Следствие послесоборной Компании, в частности, было видно в приоритетах и жестах его управления Церковью. Например, близость к иммигрантам. Или желание представить более открытый подход к реалиям, которыми трудно управлять для церковных властей: женщина в церкви, гомосексуальность, пастырское обращение с разведенными, диалог с другими религиями. Особенно жертвы насилия. Однако от иезуитов старого образца Франциск принес определенное отсутствие соответствия светским движениям. И одна из самых отличительных черт его командования: резкое использование власти. Opus Dei имел подробное представление об обеих реальностях, хотя примеров предостаточно.
При Папе Франциске тот ужин Христа в Иерусалиме не превратился бы в полифоническую мессу. Его наиболее укоренившаяся борьба была против традиционной литургии и тех, кто ее культивировал: Франциск, далекий от восприимчивости к via pulchritudinis, интерпретировал эти привязанности как «клерикальную показуху». Разумеется, это отсутствие признательности было полностью взаимным. 13 марта 2013 года один из самых читаемых католических обозревателей писал о Бергольо: «и это существо со свирепым взглядом, трусливым поведением и весьма сомнительными намерениями, кто-то представляет нам как желаемого нового Папу. Да спасет Бог свою Церковь!» Через несколько часов аргентинский Папа вышел на балкон площади Святого Петра. На этой же площади, в драматическом одиночестве, он оставил образ особой силы: празднование Евхаристии во время Covid.
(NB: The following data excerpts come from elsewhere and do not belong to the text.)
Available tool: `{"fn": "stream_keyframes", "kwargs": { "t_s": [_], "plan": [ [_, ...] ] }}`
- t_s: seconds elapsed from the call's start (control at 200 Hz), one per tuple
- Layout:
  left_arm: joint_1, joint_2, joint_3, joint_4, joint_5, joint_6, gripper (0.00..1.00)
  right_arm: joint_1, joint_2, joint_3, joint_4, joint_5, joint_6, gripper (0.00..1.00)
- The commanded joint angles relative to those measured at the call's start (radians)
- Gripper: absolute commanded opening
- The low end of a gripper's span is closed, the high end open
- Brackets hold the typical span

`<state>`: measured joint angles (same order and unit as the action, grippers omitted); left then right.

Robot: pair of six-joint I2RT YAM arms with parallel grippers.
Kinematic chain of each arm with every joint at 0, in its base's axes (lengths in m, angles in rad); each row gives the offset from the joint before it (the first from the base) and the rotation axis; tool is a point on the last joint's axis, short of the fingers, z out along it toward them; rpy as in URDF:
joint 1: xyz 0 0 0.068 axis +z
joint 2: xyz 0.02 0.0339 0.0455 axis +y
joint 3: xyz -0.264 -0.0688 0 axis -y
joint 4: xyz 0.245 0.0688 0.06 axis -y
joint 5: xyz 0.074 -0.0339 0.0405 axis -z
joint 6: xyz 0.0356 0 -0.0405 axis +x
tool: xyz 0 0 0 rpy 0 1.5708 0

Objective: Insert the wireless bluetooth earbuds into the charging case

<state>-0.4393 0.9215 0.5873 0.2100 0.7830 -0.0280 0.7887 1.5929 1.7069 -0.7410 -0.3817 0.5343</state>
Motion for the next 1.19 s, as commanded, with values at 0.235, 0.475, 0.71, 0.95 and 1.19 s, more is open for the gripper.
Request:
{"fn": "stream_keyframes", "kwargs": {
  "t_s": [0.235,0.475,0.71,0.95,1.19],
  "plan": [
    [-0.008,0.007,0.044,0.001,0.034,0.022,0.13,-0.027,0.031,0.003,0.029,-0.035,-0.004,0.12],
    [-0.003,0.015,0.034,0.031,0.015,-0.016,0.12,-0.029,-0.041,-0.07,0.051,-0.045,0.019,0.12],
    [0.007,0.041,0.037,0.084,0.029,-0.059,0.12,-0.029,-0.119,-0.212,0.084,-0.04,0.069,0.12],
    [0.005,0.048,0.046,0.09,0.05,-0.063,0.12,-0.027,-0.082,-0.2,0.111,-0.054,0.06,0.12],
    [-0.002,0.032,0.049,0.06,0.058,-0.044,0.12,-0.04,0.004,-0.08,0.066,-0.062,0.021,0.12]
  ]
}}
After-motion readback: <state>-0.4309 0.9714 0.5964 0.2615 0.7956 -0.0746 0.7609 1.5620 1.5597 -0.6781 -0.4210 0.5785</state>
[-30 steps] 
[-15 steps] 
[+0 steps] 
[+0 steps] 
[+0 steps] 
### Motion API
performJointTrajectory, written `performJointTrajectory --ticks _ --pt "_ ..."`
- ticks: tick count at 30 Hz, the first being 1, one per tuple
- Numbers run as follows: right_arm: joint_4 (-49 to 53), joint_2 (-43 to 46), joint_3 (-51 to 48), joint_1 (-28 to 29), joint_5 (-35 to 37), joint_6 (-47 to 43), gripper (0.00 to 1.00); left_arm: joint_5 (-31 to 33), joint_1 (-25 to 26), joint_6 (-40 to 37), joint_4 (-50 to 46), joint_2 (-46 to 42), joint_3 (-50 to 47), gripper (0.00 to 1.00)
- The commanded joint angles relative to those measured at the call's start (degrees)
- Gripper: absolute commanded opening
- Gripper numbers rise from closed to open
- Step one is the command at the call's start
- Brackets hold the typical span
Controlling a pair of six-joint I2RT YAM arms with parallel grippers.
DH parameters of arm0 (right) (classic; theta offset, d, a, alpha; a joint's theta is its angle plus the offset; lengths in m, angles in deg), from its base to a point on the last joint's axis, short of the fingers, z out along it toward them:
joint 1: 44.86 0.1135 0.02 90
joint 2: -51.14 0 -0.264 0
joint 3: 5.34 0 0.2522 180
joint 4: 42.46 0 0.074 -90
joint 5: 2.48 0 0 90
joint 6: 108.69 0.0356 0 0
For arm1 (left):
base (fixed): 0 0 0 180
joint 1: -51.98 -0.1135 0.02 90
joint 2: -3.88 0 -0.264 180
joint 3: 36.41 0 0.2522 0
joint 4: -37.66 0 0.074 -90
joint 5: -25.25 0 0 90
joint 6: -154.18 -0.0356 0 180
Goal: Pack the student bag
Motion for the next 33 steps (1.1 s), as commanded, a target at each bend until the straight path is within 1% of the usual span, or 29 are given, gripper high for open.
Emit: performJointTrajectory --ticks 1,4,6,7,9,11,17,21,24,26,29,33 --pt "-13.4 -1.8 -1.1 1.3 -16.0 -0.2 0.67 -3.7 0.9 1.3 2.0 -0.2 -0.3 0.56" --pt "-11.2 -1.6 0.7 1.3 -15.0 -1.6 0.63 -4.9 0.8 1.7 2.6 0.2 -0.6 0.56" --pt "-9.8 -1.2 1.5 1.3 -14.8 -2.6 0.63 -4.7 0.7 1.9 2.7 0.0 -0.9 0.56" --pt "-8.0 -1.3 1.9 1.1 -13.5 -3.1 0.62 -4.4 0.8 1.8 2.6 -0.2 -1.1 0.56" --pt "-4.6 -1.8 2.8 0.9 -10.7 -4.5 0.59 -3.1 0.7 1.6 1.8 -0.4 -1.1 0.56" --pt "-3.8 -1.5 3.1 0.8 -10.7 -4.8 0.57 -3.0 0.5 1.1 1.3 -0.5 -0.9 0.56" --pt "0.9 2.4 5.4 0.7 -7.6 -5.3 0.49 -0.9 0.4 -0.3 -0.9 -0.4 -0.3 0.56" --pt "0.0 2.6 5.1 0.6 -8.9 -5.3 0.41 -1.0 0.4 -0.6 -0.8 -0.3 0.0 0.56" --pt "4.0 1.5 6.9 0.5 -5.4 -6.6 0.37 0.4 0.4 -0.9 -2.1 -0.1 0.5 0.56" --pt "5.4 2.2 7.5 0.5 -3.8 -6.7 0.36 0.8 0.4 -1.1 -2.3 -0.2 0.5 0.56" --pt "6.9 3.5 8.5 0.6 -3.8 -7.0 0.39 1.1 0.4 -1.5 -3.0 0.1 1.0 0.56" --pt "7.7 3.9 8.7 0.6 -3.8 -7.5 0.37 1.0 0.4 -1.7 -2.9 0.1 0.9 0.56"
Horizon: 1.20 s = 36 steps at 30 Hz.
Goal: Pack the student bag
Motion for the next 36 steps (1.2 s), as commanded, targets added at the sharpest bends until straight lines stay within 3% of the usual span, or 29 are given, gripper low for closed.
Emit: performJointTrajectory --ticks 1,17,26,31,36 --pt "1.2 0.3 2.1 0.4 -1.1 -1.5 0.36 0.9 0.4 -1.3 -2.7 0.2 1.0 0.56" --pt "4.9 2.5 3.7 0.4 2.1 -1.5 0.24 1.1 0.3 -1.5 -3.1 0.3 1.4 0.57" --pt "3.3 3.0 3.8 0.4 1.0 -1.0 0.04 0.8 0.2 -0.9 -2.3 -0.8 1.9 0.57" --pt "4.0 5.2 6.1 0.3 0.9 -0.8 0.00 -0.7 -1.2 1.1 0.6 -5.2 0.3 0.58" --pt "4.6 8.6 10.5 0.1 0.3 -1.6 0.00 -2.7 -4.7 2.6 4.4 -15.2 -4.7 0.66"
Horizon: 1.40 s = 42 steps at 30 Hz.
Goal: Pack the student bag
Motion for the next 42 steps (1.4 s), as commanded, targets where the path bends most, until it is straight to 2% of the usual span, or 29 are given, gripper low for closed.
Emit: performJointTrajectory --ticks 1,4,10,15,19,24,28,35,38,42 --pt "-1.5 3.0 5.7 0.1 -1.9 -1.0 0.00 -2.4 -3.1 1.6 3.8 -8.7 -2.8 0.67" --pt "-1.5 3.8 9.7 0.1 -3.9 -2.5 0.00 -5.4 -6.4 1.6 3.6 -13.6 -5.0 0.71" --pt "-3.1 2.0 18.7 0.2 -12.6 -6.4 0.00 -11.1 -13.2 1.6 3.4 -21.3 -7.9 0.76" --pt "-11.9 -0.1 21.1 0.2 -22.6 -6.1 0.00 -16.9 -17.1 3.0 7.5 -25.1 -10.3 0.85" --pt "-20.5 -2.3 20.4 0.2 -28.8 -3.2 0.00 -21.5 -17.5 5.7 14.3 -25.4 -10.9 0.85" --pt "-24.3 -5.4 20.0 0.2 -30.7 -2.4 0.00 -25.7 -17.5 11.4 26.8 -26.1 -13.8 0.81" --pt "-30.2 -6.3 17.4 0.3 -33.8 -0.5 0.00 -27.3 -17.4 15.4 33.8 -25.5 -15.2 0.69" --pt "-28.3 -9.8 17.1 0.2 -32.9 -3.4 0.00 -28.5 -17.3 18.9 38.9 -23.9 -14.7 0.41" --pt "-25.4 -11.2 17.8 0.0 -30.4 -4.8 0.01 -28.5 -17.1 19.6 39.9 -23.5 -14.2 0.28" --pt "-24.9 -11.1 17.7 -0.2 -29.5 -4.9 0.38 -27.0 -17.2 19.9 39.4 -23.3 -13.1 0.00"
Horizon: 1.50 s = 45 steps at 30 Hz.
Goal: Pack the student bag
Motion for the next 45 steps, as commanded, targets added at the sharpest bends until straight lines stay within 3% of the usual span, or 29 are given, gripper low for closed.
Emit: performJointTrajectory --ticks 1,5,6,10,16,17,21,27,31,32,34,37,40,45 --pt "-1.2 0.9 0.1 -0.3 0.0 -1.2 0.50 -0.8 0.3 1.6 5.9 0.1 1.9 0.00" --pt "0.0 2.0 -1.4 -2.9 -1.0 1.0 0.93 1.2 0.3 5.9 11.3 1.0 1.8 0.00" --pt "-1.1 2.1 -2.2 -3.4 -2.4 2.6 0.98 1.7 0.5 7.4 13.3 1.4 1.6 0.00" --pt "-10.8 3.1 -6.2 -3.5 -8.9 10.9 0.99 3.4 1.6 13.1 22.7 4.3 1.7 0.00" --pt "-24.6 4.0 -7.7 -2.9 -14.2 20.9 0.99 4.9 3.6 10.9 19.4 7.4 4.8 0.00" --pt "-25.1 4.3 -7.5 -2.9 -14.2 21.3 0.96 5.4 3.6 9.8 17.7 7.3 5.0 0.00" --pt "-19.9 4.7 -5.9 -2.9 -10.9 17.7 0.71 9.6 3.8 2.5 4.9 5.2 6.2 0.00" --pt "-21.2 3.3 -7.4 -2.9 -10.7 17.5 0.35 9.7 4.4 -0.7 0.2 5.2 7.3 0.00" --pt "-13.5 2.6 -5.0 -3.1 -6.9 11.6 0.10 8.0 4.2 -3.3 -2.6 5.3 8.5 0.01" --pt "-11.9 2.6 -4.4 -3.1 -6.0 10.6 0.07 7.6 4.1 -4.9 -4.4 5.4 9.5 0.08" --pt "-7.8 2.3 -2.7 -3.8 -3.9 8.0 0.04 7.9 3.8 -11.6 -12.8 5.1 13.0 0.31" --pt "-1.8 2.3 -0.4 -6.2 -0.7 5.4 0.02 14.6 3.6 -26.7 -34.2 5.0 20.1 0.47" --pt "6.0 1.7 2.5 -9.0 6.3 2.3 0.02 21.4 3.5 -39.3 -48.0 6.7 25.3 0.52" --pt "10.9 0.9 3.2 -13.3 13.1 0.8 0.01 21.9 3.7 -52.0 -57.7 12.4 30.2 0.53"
Католицизм, который оставляет Франциск-прогрессист, на самом деле мало или совсем не изменил свою доктрину по сравнению с тем, что оставил, например, Иоанн Павел II-консерватор. Как бы то ни было, этот понтификат заканчивается некоторым парадоксом. Папа и епископы сегодня могут быть прогрессивными, но с удивлением видят, что семинаристы — как бы их ни было мало — находятся в противоположном. И даже если коллегия кардиналов имеет облик назначений Франциска, следует ожидать, что многие уже замышляют свою damnatio memoriae. Дух дышит, где хочет, но теперь, кажется, хочет восстановления. Углубляясь в парадоксы, в эти времена в прессе отмечалось, как в мире, раздираемом между Трампом и Путиным, именно человек веры вносит человечность в общественные дебаты.
Папа умер в так называемый Юбилей Надежды. Его собственная автобиография, недавно опубликованная, носит то же название: «Надежда». Об этой добродетели замечательный католический поэт Шарль Пеги сказал, что она самая трудная, а также самая приятная в глазах божества. Но он добавил еще кое-что ужасное: что надежда — единственная добродетель, которая может удивить Бога. Это было очень точное прочтение состояния мира, когда Франциск ушел, взывая к тому, чего нам больше всего не хватает.